- **Your goal**: Would you restate word for word the lines of the listing, beginning at the first and ending with the line that holds "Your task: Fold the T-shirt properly"?

- **Recorded information**:
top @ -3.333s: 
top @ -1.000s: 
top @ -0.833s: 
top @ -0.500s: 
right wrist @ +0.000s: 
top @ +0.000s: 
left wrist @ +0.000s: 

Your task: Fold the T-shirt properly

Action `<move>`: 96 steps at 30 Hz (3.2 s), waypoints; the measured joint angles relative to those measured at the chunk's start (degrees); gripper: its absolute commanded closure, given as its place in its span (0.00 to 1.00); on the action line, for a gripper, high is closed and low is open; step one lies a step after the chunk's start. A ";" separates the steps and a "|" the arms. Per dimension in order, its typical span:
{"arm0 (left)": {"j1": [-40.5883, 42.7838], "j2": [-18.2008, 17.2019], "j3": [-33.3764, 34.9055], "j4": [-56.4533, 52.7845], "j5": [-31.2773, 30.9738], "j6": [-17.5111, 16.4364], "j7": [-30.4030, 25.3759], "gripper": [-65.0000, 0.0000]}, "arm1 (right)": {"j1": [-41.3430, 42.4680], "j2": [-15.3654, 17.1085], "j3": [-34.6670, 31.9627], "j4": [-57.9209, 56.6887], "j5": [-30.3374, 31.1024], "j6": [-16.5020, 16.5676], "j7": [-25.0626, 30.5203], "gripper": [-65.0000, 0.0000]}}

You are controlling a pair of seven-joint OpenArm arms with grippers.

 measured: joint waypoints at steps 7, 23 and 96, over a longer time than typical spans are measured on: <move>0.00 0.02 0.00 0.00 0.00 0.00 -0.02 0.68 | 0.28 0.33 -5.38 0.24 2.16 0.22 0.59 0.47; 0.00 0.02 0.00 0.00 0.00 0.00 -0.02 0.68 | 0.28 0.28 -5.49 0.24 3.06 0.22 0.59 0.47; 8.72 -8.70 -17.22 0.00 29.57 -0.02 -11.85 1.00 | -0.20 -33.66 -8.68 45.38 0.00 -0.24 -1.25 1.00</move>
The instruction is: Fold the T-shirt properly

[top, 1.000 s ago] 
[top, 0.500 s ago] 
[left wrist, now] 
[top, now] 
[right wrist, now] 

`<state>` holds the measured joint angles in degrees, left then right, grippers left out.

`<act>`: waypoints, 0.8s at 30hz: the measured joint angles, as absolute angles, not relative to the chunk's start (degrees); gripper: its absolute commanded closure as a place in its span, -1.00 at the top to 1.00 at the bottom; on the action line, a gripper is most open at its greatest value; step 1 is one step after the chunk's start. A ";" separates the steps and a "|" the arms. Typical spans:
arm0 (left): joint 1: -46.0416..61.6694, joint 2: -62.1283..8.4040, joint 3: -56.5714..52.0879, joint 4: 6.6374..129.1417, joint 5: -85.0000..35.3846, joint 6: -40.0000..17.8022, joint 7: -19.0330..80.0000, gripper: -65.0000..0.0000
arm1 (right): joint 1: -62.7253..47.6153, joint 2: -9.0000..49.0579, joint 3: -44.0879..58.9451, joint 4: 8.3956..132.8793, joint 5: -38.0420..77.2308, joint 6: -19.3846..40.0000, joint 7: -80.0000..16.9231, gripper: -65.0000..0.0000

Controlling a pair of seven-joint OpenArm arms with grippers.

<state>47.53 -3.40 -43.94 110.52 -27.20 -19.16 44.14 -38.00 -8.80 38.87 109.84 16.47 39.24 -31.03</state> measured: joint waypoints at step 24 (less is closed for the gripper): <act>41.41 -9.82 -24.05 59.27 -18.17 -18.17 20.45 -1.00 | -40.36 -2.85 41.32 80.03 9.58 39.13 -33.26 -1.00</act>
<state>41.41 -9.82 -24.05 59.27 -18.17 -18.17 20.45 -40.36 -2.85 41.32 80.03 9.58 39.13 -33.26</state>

- **Result below**:
top @ -3.333s: 
top @ -1.000s: 
top @ -0.833s: 
top @ -0.500s: 
right wrist @ +0.000s: 
top @ +0.000s: 
left wrist @ +0.000s: 

Your task: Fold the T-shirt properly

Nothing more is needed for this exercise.